Em 1953, a URSS (União das Repúblicas Socialistas Soviéticas), o maior país do mundo, era a segunda potência industrial e se preparava para disputar a conquista do cosmos com os Estados Unidos. Até então, para a "história oficial" do Partido Comunista da União Soviética (PCUS) e suas agências, que dominaram a Europa Oriental, essas conquistas foram graças ao trabalho de um homem: o "pai" Stalin.
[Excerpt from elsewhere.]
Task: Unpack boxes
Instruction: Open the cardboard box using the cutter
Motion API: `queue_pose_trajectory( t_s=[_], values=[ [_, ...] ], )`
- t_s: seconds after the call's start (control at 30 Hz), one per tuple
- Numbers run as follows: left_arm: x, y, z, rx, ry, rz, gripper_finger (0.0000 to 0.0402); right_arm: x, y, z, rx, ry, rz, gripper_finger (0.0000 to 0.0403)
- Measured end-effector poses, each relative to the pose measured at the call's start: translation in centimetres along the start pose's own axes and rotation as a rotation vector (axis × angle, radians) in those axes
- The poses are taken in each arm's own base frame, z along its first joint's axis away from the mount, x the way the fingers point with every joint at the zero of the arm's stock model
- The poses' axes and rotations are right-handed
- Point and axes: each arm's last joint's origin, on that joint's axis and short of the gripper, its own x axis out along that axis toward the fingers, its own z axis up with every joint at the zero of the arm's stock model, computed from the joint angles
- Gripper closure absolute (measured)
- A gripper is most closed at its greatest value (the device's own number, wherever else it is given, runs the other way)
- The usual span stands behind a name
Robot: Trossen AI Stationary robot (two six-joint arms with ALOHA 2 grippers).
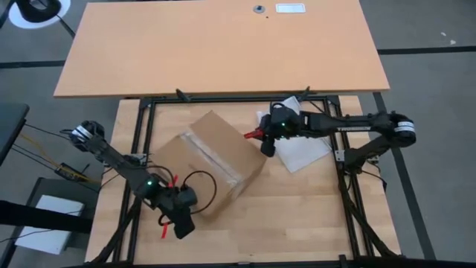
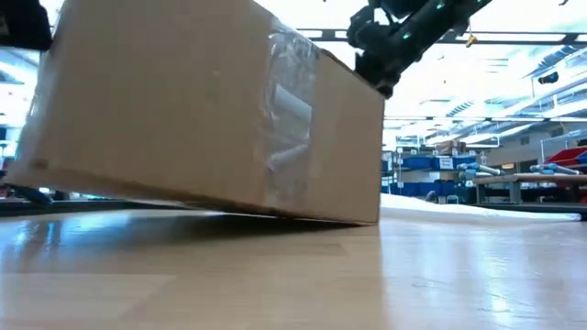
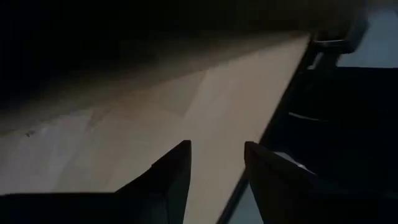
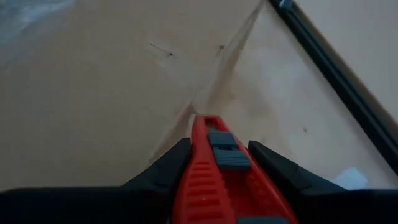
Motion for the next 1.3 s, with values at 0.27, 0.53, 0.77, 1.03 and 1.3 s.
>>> queue_pose_trajectory(
  t_s=[0.27,0.53,0.77,1.03,1.3],
  values=[
    [-1.5,-1.5,0.6,0.003,-0.006,-0.08,0.0241,2.3,-1.5,0.7,0.038,-0.099,-0.026,0.0264],
    [-2.8,-2.1,1.6,-0.027,-0.011,-0.107,0.0241,-0.6,-3.6,3.1,-0.06,-0.185,-0.099,0.0264],
    [-5.6,-2.5,0.7,0.085,0.088,-0.025,0.0241,-7.4,-3.0,4.7,-0.091,-0.129,-0.083,0.0264],
    [-10.5,-1.4,2.9,0.353,0.035,0.101,0.0241,-15.6,2.2,3.0,0.113,-0.089,0.083,0.0264],
    [-12.6,0.0,4.6,0.543,-0.078,0.121,0.0241,-17.9,8.6,0.2,0.223,-0.08,0.103,0.0264]
  ],
)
Apenas três anos depois, o novo secretário-geral do PCUS, Nikita Khrushchev, que fazia um "relatório secreto" contra Stalin e se iniciava uma "desestalinização". Em ambos os casos, a burocracia mentia ao povo soviético e para os trabalhadores do mundo, para preservar seus privilégios e a convivência com o imperialismo.
A ascensão de Stalin ao poder
Em meados dos anos 20 se produziram na jovem URSS mudanças muito profundas. Em 1917, se tinha conseguido a vitória do primeiro governo operário e camponês na história, apoiado na mobilização dos trabalhadores e do povo da Rússia e das nacionalidades oprimidas pelo czarismo. Se assentava nos sovietes, a democracia operária e a condução revolucionária e internacionalista do Partido Bolchevique. O imenso sacrifício que permitiu ao povo soviético ganhar uma sangrenta guerra civil deixou o país devastado. Na Europa, especialmente na Alemanha, a traição da socialdemocracia impediu novos triunfos da revolução socialista.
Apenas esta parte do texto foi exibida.